Problem details:
Among the entries below, please repeat exactly and only the lines from the line containing "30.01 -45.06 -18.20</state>" to the line containing "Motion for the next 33", both lines included.
[Opening Input records section]
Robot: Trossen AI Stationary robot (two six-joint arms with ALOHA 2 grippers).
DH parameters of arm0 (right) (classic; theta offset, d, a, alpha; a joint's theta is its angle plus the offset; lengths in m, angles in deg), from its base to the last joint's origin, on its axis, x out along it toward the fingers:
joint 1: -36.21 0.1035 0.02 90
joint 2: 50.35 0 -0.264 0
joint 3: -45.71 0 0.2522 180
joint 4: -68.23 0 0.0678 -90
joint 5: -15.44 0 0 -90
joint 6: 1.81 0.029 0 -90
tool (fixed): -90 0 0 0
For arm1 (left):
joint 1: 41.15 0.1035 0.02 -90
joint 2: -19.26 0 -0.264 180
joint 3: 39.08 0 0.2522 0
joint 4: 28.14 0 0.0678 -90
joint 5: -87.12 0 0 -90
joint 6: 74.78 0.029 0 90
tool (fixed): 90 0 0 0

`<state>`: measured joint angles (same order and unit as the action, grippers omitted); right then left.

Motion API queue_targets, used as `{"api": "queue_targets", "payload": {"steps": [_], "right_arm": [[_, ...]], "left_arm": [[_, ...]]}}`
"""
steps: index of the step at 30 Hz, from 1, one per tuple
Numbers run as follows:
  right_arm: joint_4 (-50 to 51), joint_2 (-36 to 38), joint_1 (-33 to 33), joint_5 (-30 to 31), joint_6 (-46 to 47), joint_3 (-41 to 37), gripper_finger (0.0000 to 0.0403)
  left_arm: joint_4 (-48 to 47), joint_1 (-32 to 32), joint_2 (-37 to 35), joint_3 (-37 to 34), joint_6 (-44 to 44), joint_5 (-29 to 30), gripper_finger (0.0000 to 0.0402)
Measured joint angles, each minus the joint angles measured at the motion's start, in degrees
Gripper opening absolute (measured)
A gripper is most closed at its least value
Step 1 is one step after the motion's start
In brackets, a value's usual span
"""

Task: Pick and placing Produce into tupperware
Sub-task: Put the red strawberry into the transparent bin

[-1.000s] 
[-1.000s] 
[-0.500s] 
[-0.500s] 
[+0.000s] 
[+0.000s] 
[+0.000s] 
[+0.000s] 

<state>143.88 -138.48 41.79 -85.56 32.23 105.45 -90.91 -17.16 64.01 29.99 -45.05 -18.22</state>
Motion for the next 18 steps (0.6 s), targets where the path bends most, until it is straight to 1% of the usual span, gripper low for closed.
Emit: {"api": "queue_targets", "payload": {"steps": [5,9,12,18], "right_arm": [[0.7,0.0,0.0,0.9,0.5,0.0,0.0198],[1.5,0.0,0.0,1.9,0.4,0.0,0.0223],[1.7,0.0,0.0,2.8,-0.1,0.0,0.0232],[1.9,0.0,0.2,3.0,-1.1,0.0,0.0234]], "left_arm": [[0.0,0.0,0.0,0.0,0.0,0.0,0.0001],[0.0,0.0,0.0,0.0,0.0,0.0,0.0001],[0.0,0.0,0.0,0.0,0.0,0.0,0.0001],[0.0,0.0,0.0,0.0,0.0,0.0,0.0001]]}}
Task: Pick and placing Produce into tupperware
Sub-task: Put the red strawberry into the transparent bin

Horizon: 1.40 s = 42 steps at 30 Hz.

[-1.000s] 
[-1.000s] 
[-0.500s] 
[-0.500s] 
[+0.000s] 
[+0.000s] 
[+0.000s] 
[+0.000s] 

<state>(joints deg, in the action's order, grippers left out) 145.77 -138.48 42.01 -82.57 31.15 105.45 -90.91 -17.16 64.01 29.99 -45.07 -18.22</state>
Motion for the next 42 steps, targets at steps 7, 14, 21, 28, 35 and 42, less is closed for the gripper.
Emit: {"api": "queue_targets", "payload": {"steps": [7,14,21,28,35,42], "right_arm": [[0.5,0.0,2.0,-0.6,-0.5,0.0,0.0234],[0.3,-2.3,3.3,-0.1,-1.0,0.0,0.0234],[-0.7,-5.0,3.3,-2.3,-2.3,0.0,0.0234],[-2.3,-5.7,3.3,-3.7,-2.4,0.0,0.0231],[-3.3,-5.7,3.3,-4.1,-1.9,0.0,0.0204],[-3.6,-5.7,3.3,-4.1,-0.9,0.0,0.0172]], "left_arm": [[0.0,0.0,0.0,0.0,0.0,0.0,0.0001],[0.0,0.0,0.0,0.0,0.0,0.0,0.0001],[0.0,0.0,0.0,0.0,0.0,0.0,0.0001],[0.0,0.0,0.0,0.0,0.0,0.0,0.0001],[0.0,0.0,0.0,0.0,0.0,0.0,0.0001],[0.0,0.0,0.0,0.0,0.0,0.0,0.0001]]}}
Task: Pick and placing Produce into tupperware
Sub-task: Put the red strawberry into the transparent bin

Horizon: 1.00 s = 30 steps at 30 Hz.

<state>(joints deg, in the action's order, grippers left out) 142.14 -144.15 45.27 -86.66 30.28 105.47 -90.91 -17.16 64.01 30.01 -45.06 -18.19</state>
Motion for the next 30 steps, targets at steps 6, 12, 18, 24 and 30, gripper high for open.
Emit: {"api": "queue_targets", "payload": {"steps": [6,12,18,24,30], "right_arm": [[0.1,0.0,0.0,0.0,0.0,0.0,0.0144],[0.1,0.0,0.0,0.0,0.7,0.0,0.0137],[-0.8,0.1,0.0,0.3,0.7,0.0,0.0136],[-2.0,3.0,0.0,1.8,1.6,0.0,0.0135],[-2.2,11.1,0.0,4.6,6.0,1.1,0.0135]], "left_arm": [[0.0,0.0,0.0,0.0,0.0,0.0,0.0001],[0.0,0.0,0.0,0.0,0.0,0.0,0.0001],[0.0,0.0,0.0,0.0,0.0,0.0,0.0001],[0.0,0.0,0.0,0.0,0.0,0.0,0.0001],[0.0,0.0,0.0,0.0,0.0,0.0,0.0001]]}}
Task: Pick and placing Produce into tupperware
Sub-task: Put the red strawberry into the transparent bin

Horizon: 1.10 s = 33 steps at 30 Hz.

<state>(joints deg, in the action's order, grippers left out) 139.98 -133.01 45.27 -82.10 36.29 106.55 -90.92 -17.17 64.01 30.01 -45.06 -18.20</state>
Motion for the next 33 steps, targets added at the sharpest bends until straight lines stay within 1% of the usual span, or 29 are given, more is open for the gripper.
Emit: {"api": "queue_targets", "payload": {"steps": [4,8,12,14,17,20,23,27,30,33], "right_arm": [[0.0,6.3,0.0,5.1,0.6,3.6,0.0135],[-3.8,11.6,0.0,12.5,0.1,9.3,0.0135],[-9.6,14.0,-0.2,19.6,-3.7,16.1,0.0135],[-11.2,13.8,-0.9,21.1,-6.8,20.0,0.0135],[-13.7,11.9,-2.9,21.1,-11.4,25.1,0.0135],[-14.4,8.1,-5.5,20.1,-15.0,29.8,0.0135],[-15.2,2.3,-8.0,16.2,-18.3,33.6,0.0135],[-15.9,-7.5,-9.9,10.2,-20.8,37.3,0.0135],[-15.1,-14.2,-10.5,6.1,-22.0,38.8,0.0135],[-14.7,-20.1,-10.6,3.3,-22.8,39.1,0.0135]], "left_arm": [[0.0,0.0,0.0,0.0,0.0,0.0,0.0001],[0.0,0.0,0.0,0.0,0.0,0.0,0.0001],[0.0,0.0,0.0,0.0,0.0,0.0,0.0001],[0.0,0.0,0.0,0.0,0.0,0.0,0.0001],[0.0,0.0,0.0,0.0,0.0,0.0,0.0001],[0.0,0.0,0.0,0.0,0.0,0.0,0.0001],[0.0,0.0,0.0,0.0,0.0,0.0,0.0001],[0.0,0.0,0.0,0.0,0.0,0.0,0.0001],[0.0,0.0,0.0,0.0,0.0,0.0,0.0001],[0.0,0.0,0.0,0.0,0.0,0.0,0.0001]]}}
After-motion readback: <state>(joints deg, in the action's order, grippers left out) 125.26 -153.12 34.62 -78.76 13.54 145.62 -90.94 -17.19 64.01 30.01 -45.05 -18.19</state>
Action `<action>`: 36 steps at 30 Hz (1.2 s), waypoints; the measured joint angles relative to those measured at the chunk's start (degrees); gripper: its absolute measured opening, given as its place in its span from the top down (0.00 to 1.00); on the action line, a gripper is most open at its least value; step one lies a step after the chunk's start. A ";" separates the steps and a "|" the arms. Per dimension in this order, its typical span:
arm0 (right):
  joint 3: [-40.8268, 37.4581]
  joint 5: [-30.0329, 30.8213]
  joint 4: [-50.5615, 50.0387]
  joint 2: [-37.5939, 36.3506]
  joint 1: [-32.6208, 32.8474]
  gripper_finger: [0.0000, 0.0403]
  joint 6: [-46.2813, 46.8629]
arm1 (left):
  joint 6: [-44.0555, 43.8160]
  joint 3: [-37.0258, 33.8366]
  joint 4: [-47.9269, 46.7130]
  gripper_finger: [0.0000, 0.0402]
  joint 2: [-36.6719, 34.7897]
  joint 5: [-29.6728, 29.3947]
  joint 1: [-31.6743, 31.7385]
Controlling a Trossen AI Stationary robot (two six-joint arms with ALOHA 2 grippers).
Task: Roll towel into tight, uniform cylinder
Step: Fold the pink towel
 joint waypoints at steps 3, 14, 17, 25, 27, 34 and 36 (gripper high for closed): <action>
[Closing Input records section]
The completed task:
<state>(joints deg, in the action's order, grippers left out) 139.98 -133.01 45.27 -82.10 36.29 106.55 -90.92 -17.17 64.01 30.01 -45.06 -18.20</state>
Motion for the next 33 steps, targets added at the sharpest bends until straight lines stay within 1% of the usual span, or 29 are given, more is open for the gripper.

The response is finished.